### PROBLEM:
In the entries below, find the line containing "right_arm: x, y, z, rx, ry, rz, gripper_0" and the line containing "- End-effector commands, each". Copy those two lines and everything between them exactly, and only that.

◆ ◆ ◆ ◆ ◆ ◆ ◆

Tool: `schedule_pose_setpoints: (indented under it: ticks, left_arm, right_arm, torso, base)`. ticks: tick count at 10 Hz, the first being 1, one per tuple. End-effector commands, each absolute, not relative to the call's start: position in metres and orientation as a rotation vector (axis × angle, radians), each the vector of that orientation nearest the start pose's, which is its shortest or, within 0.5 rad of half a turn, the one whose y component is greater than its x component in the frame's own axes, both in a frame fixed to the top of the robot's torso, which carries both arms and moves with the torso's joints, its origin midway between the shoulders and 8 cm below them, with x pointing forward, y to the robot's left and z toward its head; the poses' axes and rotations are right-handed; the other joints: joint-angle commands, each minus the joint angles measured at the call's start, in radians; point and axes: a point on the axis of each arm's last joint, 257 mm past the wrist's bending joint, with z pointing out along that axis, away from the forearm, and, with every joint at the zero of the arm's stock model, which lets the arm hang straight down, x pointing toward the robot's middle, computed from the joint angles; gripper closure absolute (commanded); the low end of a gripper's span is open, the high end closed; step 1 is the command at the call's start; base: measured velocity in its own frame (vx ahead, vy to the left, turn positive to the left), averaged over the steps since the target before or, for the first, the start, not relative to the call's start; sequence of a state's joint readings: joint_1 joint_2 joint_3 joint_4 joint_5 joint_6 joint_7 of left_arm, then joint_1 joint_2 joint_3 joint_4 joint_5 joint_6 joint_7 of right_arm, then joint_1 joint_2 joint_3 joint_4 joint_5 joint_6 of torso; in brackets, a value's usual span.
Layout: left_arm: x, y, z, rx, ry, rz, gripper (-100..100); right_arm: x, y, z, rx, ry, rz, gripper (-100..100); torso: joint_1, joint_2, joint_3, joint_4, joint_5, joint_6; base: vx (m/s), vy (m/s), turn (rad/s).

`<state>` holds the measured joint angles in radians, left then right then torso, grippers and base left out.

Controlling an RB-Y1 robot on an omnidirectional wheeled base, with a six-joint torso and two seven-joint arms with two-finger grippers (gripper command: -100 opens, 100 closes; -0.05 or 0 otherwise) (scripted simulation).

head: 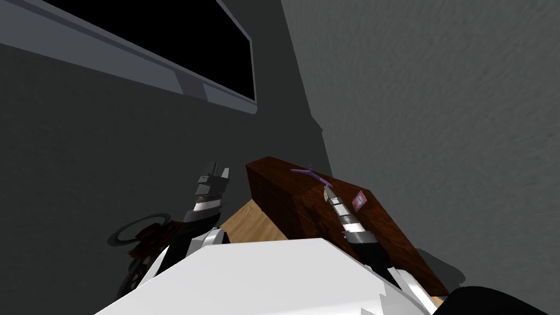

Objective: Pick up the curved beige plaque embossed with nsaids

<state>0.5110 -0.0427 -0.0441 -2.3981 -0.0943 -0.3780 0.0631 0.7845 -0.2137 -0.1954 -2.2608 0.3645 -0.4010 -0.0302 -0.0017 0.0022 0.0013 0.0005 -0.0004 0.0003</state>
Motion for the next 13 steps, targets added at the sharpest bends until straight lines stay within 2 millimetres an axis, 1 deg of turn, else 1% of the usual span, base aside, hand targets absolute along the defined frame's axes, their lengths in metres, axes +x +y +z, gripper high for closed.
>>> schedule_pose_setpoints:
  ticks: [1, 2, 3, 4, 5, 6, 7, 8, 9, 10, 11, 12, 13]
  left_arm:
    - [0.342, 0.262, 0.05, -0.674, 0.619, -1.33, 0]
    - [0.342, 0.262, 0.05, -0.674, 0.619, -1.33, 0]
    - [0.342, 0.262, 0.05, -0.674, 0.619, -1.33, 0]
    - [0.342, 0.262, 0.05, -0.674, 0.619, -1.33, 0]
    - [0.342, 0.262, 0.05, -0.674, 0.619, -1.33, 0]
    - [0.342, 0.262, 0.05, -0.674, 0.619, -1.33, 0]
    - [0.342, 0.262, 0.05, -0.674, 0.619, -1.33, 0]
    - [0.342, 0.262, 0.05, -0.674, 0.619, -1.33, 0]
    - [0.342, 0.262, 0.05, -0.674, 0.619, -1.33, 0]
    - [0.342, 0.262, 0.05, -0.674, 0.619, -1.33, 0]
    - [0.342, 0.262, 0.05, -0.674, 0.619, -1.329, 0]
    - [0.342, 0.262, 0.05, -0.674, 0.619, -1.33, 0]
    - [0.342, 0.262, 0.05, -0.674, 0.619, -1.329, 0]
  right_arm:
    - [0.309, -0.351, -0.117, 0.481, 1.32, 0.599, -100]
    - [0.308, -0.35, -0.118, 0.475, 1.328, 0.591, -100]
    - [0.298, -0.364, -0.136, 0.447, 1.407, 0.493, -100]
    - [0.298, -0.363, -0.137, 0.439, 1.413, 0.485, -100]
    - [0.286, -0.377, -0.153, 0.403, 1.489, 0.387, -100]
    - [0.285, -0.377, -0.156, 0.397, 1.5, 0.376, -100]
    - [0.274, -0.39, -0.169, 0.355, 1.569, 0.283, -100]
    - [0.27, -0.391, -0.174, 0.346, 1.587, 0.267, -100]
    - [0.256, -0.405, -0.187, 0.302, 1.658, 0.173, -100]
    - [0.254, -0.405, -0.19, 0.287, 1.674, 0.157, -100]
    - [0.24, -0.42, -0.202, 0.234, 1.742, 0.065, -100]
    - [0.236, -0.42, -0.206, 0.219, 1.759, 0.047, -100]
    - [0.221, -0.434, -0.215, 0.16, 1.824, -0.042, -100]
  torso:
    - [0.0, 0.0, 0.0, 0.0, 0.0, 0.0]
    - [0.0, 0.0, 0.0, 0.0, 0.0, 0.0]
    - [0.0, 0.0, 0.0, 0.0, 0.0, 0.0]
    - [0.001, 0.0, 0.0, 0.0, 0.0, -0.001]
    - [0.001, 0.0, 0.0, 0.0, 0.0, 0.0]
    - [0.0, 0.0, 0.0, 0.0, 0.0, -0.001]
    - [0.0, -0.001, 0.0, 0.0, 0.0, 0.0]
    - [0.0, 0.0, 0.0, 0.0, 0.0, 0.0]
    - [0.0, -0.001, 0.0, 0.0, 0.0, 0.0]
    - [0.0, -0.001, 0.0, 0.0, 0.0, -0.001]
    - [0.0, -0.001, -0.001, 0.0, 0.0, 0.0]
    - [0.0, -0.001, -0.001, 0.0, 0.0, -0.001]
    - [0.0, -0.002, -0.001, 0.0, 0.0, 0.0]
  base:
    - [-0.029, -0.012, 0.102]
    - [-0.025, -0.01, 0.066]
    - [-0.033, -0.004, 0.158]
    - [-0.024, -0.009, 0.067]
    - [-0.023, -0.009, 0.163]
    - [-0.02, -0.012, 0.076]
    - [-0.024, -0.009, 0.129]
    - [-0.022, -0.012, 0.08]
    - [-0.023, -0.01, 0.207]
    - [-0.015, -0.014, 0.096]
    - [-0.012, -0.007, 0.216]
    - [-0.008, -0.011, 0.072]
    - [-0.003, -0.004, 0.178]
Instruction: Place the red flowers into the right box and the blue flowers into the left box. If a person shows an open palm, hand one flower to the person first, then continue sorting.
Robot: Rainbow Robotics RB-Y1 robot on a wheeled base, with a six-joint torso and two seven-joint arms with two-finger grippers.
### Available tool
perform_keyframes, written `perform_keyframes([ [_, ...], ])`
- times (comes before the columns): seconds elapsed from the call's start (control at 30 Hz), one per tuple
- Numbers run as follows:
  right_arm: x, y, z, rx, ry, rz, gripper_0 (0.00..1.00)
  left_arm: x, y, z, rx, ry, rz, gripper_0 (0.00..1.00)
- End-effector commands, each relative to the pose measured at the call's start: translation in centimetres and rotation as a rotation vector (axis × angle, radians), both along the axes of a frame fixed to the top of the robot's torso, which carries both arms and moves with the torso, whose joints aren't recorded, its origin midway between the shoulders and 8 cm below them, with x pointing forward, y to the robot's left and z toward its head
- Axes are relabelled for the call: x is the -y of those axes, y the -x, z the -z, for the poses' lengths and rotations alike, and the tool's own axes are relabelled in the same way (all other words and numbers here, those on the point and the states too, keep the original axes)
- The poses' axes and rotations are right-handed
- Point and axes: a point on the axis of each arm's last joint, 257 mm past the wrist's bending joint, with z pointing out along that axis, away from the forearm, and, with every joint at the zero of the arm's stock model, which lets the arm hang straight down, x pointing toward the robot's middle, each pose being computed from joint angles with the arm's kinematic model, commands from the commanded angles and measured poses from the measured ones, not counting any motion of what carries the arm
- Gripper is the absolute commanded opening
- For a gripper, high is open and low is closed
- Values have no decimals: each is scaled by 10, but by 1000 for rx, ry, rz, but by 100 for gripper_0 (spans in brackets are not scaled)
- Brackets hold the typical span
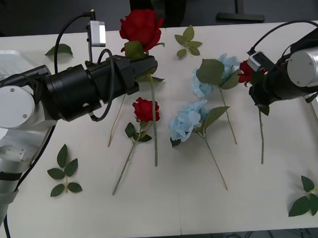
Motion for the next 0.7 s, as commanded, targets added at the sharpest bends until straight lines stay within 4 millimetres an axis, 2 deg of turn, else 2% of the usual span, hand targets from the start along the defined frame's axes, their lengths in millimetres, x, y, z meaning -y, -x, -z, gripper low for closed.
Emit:
perform_keyframes([
  [0.03, 31, -21, -63, 134, 79, -21, 0, 24, 8, -43, 91, 71, 21, 0],
  [0.23, 81, -33, -96, 222, 166, 14, 0, 43, 8, -57, 113, 125, 5, 0],
  [0.4, 145, -42, -124, 290, 324, 30, 0, 58, 4, -71, 121, 185, -26, 0],
  [0.47, 177, -49, -133, 325, 408, 40, 0, 61, 2, -78, 129, 203, -36, 0],
  [0.5, 186, -51, -136, 337, 433, 40, 0, 61, 1, -80, 131, 205, -39, 0],
  [0.57, 219, -56, -142, 365, 519, 50, 0, 63, -3, -85, 138, 212, -45, 0],
  [0.6, 227, -57, -141, 369, 538, 53, 0, 64, -4, -87, 142, 212, -45, 0],
  [0.7, 275, -56, -144, 376, 679, 73, 0, 67, -9, -95, 155, 216, -50, 0],
])
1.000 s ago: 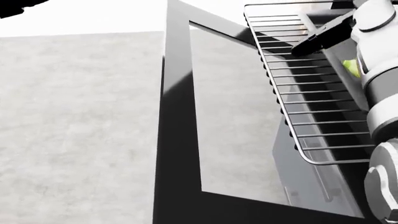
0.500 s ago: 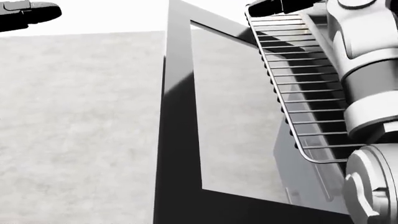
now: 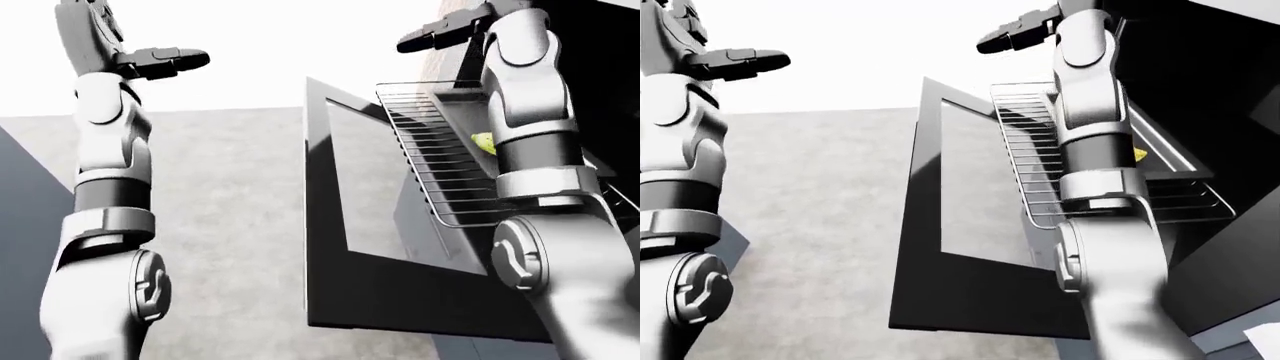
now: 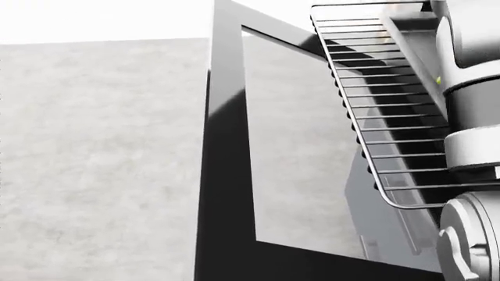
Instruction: Place the corn on the rack of the oven.
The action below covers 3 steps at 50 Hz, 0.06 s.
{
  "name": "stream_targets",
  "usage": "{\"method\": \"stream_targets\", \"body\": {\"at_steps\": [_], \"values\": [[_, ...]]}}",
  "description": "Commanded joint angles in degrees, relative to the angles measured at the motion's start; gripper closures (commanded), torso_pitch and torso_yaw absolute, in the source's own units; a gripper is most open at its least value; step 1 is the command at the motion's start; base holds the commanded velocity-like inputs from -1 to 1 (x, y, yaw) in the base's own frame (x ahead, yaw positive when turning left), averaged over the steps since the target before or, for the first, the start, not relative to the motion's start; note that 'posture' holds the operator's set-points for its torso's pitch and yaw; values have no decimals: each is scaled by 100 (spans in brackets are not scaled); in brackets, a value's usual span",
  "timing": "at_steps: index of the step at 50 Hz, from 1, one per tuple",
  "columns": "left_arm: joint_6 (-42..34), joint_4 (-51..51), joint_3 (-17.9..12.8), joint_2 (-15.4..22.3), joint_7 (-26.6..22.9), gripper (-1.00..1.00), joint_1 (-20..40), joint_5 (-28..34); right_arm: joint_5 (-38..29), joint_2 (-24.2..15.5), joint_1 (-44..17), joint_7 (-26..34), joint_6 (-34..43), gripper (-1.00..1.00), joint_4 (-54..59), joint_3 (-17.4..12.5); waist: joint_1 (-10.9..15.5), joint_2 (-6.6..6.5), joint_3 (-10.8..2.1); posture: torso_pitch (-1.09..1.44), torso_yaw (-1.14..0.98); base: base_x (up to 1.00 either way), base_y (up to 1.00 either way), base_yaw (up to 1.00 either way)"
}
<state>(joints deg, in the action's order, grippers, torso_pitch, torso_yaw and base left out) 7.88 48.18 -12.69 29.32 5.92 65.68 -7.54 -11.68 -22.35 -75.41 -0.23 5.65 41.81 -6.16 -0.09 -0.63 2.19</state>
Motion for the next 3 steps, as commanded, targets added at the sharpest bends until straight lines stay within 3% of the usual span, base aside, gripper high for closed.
{"method": "stream_targets", "body": {"at_steps": [1,3], "values": [[251,-200,-56,91,93,-100,246,-71,-121,-66,-228,26,-229,-100,-298,1,0,-16,-172,0,0,0,0,0],[442,-277,-81,87,186,-100,232,-129,-178,-57,-188,67,-226,-100,-433,-11,-1,-19,-167,0,0,0,0,0]]}}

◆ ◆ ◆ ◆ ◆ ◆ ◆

### RESPONSE AREA:
  right_arm: x, y, z, rx, ry, rz, gripper_0 (0.00..1.00)
  left_arm: x, y, z, rx, ry, rz, gripper_0 (0.00..1.00)
- End-effector commands, each relative to the pose measured at the call's start: translation in centimetres and rotation as a rotation vector (axis × angle, radians), both along the axes of a frame fixed to the top of the robot's torso, which carries both arms and moves with the torso, whose joints aren't recorded, its origin midway between the shoulders and 8 cm below them, with x pointing forward, y to the robot's left and z toward its head

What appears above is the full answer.